Последовала короткая пауза.
— Бостон… да, это логично, — наконец сказал Риверс. — Дом на Бикон-Хилл все еще принадлежит вам. После смерти родителей он официально перешел в вашу собственность, хотя вы там давно не жили.
— У вас есть
— Маунт-Вернон-стрит, 42. Старый кирпичный дом с черными ставнями. Но послушайте, Стерлинг, — голос Риверса стал еще более напряженным. — Будьте предельно осторожны. Не ездите один. Не говорите никому о цели вашей поездки.
— Понимаю. Планирую отправиться в конце следующей недели, после визита к Вандербильтам и поездки в Акрон с Милнером.
— Вандербильты? Милнер? — в голосе Риверса звучало удивление. — Вы быстро поднимаетесь в финансовых кругах, Стерлинг.
— Это помогает получать информацию.
— Несомненно. Но не забывайте, с кем имеете дело. Continental Trust необычная корпорация. У них есть связи везде, включая политиков и полицию. — Риверс сделал паузу. — Я продолжаю собирать данные. Возможно, у меня будет что-то новое к нашей встрече в понедельник.
— Буду ждать, — ответил я и, услышав звук проезжающего автомобиля на его конце линии, добавил: — Берегите себя.
— И вы, Стерлинг.
Повесив трубку, я сел за стол и начал планировать поездку в Бостон. До родного города Стерлинга можно добраться поездом примерно за четыре-пять часов.
Возможно, стоило бы взять с собой оружие, но я не уверен, что смогу достать его без привлечения внимания. К тому же, стрелять мне доводилось лишь пару раз в тире. Навыки обращения с оружием не входили в стандартный набор финансового аналитика даже в моем времени.
Закончив поиски, я подошел к окну и отодвинул штору.
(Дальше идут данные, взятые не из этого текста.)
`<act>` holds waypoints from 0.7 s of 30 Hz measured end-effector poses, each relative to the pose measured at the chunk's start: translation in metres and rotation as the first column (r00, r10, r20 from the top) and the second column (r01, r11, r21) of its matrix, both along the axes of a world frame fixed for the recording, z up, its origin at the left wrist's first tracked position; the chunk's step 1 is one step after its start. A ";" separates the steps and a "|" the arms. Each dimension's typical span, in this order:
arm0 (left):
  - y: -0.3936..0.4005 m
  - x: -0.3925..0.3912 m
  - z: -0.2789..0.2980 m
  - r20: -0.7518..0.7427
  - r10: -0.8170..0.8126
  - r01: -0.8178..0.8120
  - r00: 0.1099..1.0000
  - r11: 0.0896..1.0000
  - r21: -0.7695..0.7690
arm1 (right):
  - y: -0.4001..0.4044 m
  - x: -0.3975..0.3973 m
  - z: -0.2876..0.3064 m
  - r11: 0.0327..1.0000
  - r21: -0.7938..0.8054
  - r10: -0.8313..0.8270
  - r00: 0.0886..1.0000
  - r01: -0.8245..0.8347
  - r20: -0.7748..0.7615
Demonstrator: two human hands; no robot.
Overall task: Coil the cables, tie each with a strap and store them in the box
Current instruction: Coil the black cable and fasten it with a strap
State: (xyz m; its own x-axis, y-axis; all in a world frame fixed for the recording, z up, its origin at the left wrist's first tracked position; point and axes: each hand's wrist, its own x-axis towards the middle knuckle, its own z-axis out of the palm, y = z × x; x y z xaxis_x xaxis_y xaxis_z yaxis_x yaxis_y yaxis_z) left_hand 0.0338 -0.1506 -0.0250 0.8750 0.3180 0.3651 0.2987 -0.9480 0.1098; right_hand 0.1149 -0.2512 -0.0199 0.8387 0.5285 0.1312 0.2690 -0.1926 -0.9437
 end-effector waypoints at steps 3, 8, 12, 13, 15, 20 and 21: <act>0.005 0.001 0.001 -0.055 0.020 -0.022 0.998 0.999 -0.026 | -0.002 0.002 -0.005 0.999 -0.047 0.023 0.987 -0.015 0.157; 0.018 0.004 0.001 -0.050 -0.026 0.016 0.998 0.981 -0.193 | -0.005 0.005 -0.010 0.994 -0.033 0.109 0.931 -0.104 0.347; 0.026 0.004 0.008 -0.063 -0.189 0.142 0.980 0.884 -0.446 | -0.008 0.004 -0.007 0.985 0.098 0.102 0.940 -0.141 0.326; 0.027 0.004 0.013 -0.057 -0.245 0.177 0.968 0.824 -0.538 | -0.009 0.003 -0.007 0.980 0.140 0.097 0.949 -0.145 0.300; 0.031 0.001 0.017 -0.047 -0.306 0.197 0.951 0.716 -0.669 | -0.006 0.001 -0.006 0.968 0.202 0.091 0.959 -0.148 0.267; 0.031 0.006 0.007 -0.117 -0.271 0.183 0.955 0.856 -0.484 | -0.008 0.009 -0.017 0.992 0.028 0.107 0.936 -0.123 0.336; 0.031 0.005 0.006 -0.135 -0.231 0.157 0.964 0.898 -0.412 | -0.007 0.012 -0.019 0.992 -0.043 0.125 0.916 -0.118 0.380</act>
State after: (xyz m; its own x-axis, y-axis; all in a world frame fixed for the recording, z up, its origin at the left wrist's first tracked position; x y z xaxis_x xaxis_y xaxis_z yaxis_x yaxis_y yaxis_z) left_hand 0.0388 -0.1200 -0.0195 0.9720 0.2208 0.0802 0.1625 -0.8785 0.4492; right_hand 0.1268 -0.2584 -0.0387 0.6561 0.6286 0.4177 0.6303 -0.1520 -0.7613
Ночной Нью-Йорк расстилался передо мной, мерцая тысячами огней.
Странно, но я начал чувствовать к Эдварду Стерлингу, которого никогда не знал, что-то вроде сыновней привязанности. Может быть, потому что теперь я носил имя его сына.
Может быть, потому что видел в нем человека принципов, не побоявшегося пойти против могущественной организации. А может, просто потому, что в этом новом мире мне нужна какая-то опора, связь с прошлым, пусть даже не моим собственным.
Что бы ни случилось дальше, я чувствовал, что это расследование меняет меня. В моей прежней жизни Алекса Фишера я гнался за прибылью, не слишком заботясь о методах и последствиях.
Теперь же я обнаруживал в себе желание восстановить справедливость, раскрыть преступление, наказать виновных.
Это новое чувство. Не уверен, что оно мне нравилось. Оно определенно осложняло мою и без того непростую жизнь в 1928 году. Но отрицать его присутствие я больше не мог.
Я отвернулся от окна и приступил к вечернему ритуалу шифрования дневниковых записей. Завтра предстоял еще один день балансирования между ролями. Успешным молодым брокером Уильямом Стерлингом, таинственным инвестором Робертом Греем и теперь еще расследующим смерть своего «отца» сыном.
С каждым днем моя двойная, нет, уже тройная, жизнь становилась все сложнее, опаснее и, как ни странно, интереснее.